1 November 2023 by Remco Bouckaert
Here is a non-exhaustive list of options for dealing with bad mixing/non-convergence.
Easy ways to detect non-nonvergence
There are two kinds of hints your MCMC has not converged:
- ESSs in Tracer are not reaching 200. This may be fixed by trying to increase ESS (Option 1 below).
- concatenating two or more chains in Trace give ESSs lower than 200, and distributions differ between different runs. This suggest the distribution is bimodal and the MCMC gets stuck in local optima and may require more drastic action (Options 2-5).
Option 1: Try to increase ESS
If you have not reached ESSs of over 200, there are number of ways to increase ESS, including reweighing of operators, and increasing log-frequency, but in most cases it may be just a matter of running the chains longer. BEAUti suggests a chain length of 10 million by default, but it really depends on your data and model whether that is not sufficient. Some analyses require chains of in the billions.
You can resume a previous run with BEAST, so no need to go through burn-in again. Before resuming, you want to can estimate how much longer you need by extrapolating from an existing run. For example, if you ran for 10 million steps and the worst ESS is 50 you may need another 30 million steps to get an ESS of 200. Update the chain length in the XML before resuming.
Make sure your MCMC runs as efficiently as possible (see performance suggestions for some hints) in order to reduce waiting time and electricity.
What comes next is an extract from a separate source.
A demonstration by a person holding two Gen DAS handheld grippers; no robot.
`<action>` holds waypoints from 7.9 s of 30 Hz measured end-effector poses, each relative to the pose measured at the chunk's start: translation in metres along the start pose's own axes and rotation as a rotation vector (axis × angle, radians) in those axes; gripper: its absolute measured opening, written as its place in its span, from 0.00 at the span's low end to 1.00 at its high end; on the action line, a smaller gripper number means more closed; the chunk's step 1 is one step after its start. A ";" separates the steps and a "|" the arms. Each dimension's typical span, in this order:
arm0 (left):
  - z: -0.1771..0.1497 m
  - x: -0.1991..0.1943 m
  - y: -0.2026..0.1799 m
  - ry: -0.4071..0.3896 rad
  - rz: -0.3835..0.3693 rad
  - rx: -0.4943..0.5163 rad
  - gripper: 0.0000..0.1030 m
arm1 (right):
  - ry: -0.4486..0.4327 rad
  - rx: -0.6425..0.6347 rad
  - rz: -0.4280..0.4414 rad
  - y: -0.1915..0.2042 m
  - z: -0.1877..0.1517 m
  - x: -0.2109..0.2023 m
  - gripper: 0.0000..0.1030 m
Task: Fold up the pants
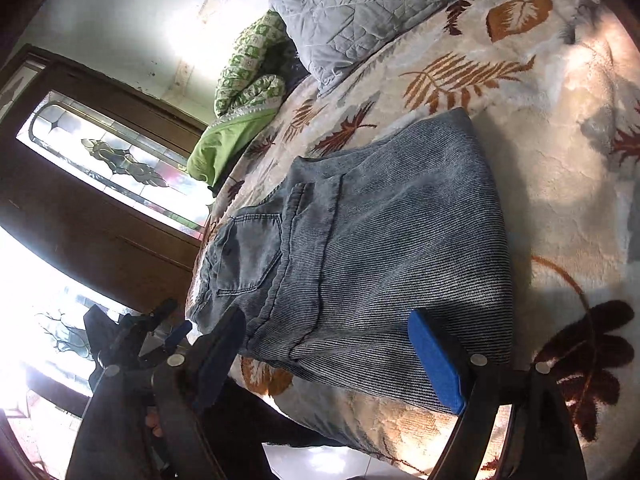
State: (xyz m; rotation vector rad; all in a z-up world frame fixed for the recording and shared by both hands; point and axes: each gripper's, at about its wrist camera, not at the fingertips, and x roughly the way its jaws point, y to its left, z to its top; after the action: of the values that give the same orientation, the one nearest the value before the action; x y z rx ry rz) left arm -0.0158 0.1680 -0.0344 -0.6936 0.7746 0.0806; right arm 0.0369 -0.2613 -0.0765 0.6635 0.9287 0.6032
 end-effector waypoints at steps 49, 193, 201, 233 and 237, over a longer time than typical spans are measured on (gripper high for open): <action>0.031 0.027 0.037 0.020 0.132 -0.084 0.10 | 0.384 0.153 0.105 0.112 0.037 0.182 0.85; -0.045 0.079 -0.138 0.364 -0.231 0.411 0.66 | -0.060 -0.015 -0.183 0.031 0.065 -0.042 0.65; -0.061 0.097 -0.120 0.446 -0.218 0.374 0.67 | 0.094 0.129 -0.253 -0.022 0.073 0.033 0.64; 0.048 0.214 -0.151 0.528 -0.349 0.132 0.83 | 0.127 -0.111 -0.104 0.005 0.001 0.015 0.65; 0.032 0.236 -0.162 0.608 -0.333 0.175 0.43 | 0.128 -0.102 -0.092 0.001 0.000 0.008 0.65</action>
State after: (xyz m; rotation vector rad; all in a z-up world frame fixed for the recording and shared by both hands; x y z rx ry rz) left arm 0.2249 0.0192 -0.0871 -0.6762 1.2168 -0.5180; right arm 0.0403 -0.2544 -0.0802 0.4922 1.0350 0.6123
Option 2: Use Coupled MCMC or nested sampling with multiple particle
Coupled MCMC (aka MC3, and MCMCMC) and nested sampling are algorithms that, like MCMC, produce a posterior distribution. But unlike MCMC, not a single state, but multiple states are maintained (and run in parallel). This allows for more efficient exploration of the state space, and reduced the chance of getting stuck in a local optimum. Furthermore, Coupled MCMC tends to produce more ESS per second than MCMC, though it needs more threads, so more computational resources to run.
Option 3: Use a simpler model
Sometimes there is just not enough signal in the data to estimate all parameters of the most complete model, which shows up as different chains converging to different distributions or low ESSs. Before running complex models with many parameters, it makes sense to run simpler models first in order to see whether you have some signal in the data. For example, instead of using a GTR model, use a HKY model, instead of using a relaxed clock, use a strict clock, instead of using a relaxed clock on each partition, share the relaxed clock among partitions. This way, the number of parameters can be reduced thus helping in mixing of the MCMC chains.
Option 4: Use more informative priors (when parameters occasionally escape to far away values)
When there are parameters that are mostly sampled around the same value, but occasionally move far away, this shows up in the trace as spikes scattered around the trace, i.e. not like the desirable hairy caterpillar. This can be kept in check by putting a more informative prior on such a parameter, for example by specifying an upper bound on the parameter.
Some models, in particular birth-death-sampling models, require strong priors on at least one of the parameters to converge because these parameters are practically unidentifiable (though in theory with a sufficient amount of data they are identifiable, but theory =/= practice).
The help me choose has more hints on choosing informative priors.
Option 5: Reduce data by subsampling taxa/partitions
If none of the above helps, there is always the option of reducing the amount of data you include in the analysis. This will reduce the run-time of the MCMC thus allowing for faster convergence.
When subsampling data, be sure to take random subsamples – non-random samples tend to introduce unexpected biases. You can run with multiple random subsamples and compare results to make sure the outcomes are robust and do not depend on a particular random sample.